Task to carry out: Word for word, retype the entire listing.

Information shown:
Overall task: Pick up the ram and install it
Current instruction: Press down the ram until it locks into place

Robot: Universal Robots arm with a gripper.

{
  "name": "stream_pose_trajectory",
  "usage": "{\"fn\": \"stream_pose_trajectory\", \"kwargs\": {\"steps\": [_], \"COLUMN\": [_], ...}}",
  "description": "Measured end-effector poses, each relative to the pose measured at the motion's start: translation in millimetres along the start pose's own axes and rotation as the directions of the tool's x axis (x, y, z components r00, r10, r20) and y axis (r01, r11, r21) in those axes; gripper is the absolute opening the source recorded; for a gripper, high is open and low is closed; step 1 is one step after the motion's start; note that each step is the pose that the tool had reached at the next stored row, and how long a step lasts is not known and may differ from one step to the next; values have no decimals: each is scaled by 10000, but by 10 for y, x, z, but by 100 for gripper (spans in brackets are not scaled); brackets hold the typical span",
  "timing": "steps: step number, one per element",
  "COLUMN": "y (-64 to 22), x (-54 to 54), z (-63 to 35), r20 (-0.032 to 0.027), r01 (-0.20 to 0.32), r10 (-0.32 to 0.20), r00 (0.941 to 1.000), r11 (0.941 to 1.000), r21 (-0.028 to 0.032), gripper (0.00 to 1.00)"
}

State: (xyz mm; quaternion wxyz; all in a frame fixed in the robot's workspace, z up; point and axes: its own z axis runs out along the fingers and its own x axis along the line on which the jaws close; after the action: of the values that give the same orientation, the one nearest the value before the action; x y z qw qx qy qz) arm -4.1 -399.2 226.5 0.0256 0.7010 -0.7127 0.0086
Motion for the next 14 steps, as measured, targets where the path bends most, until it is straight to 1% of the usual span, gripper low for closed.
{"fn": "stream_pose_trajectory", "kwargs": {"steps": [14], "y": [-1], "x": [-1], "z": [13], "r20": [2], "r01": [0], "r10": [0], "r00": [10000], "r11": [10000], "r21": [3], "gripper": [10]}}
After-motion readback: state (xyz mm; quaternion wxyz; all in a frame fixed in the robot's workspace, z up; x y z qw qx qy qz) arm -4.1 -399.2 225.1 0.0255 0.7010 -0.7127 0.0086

Answer for this exercise:
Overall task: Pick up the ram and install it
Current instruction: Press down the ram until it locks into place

Robot: Universal Robots arm with a gripper.

{
  "name": "stream_pose_trajectory",
  "usage": "{\"fn\": \"stream_pose_trajectory\", \"kwargs\": {\"steps\": [_], \"COLUMN\": [_], ...}}",
  "description": "Measured end-effector poses, each relative to the pose measured at the motion's start: translation in millimetres along the start pose's own axes and rotation as the directions of the tool's x axis (x, y, z components r00, r10, r20) and y axis (r01, r11, r21) in those axes; gripper is the absolute opening the source recorded; for a gripper, high is open and low is closed; step 1 is one step after the motion's start; note that each step is the pose that the tool had reached at the next stored row, and how long a step lasts is not known and may differ from one step to the next; values have no decimals: each is scaled by 10000, but by 10 for y, x, z, but by 100 for gripper (spans in brackets are not scaled); brackets hold the typical span",
  "timing": "steps: step number, one per element",
  "COLUMN": "y (-64 to 22), x (-54 to 54), z (-63 to 35), r20 (-0.032 to 0.027), r01 (-0.20 to 0.32), r10 (-0.32 to 0.20), r00 (0.941 to 1.000), r11 (0.941 to 1.000), r21 (-0.028 to 0.032), gripper (0.00 to 1.00)"
}

State: (xyz mm; quaternion wxyz; all in a frame fixed in the robot's workspace, z up; point and axes: its own z axis runs out along the fingers and its own x axis along the line on which the jaws close; after the action: of the values that give the same orientation, the one nearest the value before the action; x y z qw qx qy qz) arm -4.1 -399.2 226.5 0.0256 0.7010 -0.7127 0.0086
Motion for the next 14 steps, as measured, targets where the path bends most, until it is straight to 1% of the usual span, gripper low for closed.
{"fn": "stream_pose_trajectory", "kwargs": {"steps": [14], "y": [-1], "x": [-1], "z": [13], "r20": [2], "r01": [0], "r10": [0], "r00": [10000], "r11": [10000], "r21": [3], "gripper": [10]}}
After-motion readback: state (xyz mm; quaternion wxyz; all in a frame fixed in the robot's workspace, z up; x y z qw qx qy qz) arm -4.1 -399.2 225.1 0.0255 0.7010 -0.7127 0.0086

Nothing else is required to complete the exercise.